§ TASK GOAL: Wherever the word "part" turns up in a line of the entries, copy that line.

§ INPUT MATERIAL:
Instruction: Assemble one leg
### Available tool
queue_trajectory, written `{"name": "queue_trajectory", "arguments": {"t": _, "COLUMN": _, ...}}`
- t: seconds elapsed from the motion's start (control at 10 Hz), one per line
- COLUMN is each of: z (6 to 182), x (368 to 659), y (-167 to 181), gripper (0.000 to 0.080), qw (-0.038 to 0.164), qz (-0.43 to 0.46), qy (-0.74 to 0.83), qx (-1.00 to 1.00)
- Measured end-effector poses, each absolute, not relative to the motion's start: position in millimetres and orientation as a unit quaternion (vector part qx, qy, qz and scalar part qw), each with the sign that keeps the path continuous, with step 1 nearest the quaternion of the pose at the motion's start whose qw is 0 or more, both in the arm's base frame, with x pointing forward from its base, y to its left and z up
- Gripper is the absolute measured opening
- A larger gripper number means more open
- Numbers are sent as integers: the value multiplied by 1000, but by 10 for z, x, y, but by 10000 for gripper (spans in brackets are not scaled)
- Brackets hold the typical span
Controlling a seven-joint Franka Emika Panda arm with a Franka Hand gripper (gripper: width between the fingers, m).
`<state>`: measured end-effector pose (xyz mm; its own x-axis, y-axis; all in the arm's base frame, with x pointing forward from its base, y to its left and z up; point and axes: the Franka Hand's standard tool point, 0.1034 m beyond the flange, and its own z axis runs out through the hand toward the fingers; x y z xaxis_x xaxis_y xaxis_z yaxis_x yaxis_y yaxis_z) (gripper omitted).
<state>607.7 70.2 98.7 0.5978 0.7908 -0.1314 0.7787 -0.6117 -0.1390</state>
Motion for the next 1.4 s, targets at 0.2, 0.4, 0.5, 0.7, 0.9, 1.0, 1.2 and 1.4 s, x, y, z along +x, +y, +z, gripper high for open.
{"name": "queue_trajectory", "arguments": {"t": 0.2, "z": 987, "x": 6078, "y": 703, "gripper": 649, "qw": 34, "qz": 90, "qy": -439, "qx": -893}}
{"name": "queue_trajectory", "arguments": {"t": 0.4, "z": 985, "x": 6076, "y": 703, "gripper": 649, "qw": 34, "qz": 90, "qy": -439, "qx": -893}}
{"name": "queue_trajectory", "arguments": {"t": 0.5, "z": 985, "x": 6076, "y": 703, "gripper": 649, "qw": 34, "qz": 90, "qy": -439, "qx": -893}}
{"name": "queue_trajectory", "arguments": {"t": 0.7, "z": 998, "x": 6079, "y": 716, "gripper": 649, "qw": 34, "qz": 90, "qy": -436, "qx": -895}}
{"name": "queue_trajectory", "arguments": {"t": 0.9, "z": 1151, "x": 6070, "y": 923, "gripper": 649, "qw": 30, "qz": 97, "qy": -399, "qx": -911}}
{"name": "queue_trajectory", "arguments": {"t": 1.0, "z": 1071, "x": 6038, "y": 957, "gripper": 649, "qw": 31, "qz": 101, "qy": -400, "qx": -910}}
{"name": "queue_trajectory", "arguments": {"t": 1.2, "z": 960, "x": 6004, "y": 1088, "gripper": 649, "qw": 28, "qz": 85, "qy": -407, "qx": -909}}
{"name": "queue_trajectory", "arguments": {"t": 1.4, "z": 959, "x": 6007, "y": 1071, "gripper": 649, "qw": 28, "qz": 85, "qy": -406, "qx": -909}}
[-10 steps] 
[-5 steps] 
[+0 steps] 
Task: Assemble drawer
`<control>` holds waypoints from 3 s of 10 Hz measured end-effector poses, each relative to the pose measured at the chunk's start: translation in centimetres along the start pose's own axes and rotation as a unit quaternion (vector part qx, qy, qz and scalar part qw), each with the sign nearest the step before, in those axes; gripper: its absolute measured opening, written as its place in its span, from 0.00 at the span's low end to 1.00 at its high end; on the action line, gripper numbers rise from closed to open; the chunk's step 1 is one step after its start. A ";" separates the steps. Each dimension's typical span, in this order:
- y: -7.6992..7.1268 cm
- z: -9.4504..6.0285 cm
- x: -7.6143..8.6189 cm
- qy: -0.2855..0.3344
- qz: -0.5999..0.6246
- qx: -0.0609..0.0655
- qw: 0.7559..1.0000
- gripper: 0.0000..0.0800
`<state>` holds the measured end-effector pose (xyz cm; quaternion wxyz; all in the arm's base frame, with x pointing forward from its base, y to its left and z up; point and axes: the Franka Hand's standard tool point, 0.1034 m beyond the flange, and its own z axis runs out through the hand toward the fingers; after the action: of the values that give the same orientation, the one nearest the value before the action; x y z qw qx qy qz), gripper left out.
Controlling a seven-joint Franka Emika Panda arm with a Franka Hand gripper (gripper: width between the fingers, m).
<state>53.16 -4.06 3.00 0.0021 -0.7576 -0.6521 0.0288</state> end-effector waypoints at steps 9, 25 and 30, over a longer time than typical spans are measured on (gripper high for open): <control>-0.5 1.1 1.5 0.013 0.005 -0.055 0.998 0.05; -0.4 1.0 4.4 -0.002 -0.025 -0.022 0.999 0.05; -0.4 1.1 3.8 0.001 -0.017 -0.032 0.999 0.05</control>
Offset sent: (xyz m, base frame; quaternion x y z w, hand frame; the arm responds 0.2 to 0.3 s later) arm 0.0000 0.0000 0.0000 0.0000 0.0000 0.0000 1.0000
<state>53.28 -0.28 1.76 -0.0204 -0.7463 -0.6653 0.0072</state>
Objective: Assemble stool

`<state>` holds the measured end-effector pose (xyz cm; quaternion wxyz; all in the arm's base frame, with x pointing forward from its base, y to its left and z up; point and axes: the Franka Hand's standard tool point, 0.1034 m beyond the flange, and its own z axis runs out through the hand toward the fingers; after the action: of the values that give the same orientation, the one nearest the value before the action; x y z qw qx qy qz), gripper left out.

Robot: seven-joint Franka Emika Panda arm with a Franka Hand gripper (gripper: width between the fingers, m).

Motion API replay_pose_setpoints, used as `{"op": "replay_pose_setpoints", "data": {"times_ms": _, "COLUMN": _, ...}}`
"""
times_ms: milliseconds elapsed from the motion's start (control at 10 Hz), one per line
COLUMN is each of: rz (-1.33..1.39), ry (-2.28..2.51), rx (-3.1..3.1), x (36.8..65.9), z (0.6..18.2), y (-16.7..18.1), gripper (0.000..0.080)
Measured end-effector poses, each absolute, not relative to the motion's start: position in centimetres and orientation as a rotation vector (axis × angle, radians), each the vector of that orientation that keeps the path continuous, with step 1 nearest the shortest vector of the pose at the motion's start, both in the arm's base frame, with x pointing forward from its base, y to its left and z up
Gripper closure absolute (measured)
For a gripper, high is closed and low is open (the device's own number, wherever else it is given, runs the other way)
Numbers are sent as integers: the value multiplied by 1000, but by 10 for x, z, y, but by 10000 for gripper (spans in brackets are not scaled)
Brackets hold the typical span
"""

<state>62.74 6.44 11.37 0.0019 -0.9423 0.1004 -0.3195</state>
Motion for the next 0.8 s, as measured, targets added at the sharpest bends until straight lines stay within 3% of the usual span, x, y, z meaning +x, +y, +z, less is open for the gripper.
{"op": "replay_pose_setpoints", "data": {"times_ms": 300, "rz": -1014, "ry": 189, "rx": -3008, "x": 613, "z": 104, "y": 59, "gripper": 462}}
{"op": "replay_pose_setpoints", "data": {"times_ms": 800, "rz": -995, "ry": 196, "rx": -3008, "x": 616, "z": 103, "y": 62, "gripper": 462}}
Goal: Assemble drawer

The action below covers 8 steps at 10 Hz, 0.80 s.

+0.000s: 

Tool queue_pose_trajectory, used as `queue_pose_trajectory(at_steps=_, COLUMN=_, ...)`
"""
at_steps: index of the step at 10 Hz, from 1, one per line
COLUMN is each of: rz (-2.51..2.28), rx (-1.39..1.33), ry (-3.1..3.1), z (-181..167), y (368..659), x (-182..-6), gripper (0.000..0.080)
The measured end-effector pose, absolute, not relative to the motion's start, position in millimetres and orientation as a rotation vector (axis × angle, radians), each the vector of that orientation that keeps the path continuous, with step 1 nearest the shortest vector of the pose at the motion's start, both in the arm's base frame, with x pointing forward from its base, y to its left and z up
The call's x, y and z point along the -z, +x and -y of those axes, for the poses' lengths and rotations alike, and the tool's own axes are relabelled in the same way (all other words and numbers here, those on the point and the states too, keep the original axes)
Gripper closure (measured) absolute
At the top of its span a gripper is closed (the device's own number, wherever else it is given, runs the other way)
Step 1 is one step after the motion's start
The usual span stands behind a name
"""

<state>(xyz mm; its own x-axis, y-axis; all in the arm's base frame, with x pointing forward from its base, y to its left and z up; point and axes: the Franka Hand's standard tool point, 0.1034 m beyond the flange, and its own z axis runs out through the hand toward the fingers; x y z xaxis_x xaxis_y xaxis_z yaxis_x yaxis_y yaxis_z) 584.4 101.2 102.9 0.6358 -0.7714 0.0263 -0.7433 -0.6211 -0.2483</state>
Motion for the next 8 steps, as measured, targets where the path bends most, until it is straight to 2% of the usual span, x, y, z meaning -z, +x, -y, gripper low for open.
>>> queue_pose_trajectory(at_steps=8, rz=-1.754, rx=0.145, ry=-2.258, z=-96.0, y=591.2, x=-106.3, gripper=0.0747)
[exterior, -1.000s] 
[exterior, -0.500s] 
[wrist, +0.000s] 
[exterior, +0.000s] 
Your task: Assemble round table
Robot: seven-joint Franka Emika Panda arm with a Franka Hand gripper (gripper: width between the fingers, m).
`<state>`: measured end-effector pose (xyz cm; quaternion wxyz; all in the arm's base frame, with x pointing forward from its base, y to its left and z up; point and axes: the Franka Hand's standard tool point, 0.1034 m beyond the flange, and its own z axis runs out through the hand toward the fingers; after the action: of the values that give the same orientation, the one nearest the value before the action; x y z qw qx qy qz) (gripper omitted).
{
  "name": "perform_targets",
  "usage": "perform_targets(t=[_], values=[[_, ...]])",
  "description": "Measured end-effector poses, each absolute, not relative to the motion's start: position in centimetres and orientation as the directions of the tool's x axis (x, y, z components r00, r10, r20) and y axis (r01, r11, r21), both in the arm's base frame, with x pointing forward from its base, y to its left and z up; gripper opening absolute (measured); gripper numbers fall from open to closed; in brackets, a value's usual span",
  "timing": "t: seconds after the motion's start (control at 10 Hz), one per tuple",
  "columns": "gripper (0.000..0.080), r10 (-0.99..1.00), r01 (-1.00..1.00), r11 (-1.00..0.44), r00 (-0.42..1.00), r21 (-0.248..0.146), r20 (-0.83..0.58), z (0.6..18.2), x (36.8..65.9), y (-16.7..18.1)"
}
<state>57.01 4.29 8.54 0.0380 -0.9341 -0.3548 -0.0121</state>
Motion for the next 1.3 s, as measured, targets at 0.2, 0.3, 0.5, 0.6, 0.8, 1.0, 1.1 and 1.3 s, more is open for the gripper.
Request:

§ EXPECTED ANSWER:
- Measured end-effector poses, each absolute, not relative to the motion's start: position in millimetres and orientation as a unit quaternion (vector part qx, qy, qz and scalar part qw), each with the sign that keeps the path continuous, with step 1 nearest the quaternion of the pose at the motion's start whose qw is 0 or more, both in the arm's base frame, with x pointing forward from its base, y to its left and z up
`<control>` holds waypoints from 3 s of 10 Hz measured end-effector poses, each relative to the pose measured at the chunk's start: translation in centimetres along the start pose's own axes and rotation as a unit quaternion (vector part qx, qy, qz and scalar part qw), each with the sign nearest the step before, in those axes; gripper: its absolute measured opening, written as its place in its span, from 0.00 at the span's low end to 1.00 at its high end; on the action line, gripper numbers rise from closed to open; the chunk's step 1 is one step after its start. A ";" separates the steps. Each dimension's typical span, in this order:

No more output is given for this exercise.